> _PROBLEM DETAILS_: Copy the data exactly. Images are the one exception.

> _DATA EXCERPT_:
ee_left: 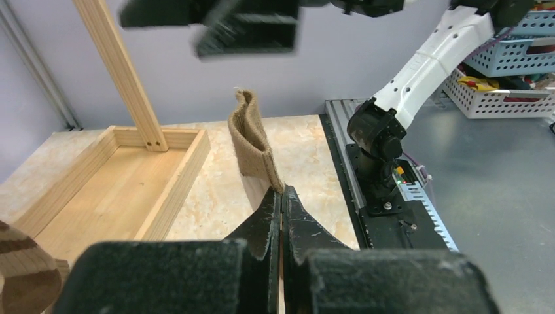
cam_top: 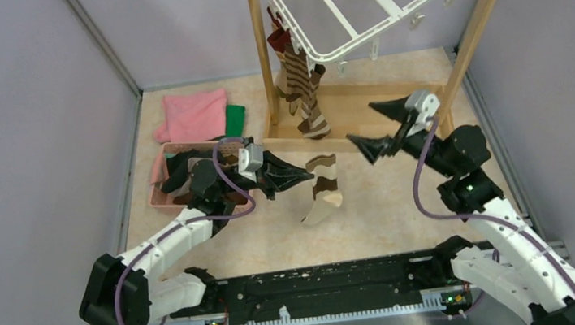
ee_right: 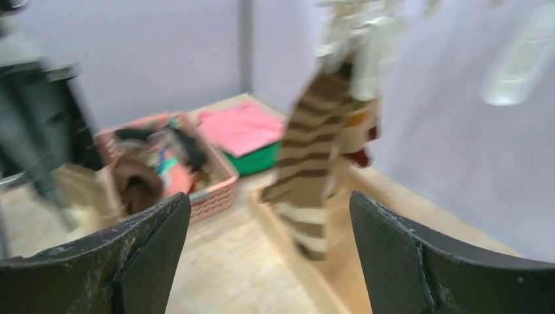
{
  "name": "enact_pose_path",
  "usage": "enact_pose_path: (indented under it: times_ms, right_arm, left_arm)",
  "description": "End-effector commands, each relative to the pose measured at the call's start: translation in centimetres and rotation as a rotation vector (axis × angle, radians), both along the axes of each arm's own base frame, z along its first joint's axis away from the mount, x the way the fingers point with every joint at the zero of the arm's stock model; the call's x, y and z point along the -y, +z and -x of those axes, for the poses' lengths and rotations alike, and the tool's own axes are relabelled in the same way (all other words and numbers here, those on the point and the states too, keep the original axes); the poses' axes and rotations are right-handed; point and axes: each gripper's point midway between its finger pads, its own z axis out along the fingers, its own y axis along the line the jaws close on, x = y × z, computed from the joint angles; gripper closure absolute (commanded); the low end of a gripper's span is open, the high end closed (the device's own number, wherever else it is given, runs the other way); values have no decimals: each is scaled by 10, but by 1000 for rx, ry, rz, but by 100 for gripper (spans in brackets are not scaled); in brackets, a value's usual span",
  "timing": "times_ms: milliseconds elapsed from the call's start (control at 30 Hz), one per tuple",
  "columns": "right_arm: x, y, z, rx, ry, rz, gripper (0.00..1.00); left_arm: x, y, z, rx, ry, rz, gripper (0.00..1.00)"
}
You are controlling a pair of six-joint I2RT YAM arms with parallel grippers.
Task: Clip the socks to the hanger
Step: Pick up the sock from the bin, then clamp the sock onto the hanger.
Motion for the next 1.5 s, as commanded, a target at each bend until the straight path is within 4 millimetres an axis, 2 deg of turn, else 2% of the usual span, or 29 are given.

> _RESULT_:
ee_left: 
cam_top: 
ee_right: 
{
  "name": "enact_pose_path",
  "usage": "enact_pose_path: (indented under it: times_ms, right_arm, left_arm)",
  "description": "End-effector commands, each relative to the pose measured at the call's start: translation in centimetres and rotation as a rotation vector (axis × angle, radians), both along the axes of each arm's own base frame, z along its first joint's axis away from the mount, x the way the fingers point with every joint at the zero of the arm's stock model; the call's x, y and z point along the -y, +z and -x of those axes, for the poses' lengths and rotations alike, and the tool's own axes are relabelled in the same way (all other words and numbers here, those on the point and the states too, keep the original axes); the poses' axes and rotations are right-handed; point and axes: each gripper's point midway between its finger pads, its own z axis out along the fingers, its own y axis along the line the jaws close on, x = y × z, computed from the joint angles; gripper closure absolute (commanded); the low end of a gripper's span is open, the high end closed (the device's own number, wherever else it is given, runs the other way); values have no decimals: each is scaled by 10, but by 1000 for rx, ry, rz, but by 100 for gripper (spans in brackets are not scaled); in brackets, a value's usual span",
  "timing": "times_ms: milliseconds elapsed from the call's start (control at 30 Hz), one per tuple",
  "columns": "right_arm: x, y, z, rx, ry, rz, gripper (0.00..1.00); left_arm: x, y, z, rx, ry, rz, gripper (0.00..1.00)"
}
You are controlling a pair of six-joint I2RT YAM arms with parallel grippers.
Task: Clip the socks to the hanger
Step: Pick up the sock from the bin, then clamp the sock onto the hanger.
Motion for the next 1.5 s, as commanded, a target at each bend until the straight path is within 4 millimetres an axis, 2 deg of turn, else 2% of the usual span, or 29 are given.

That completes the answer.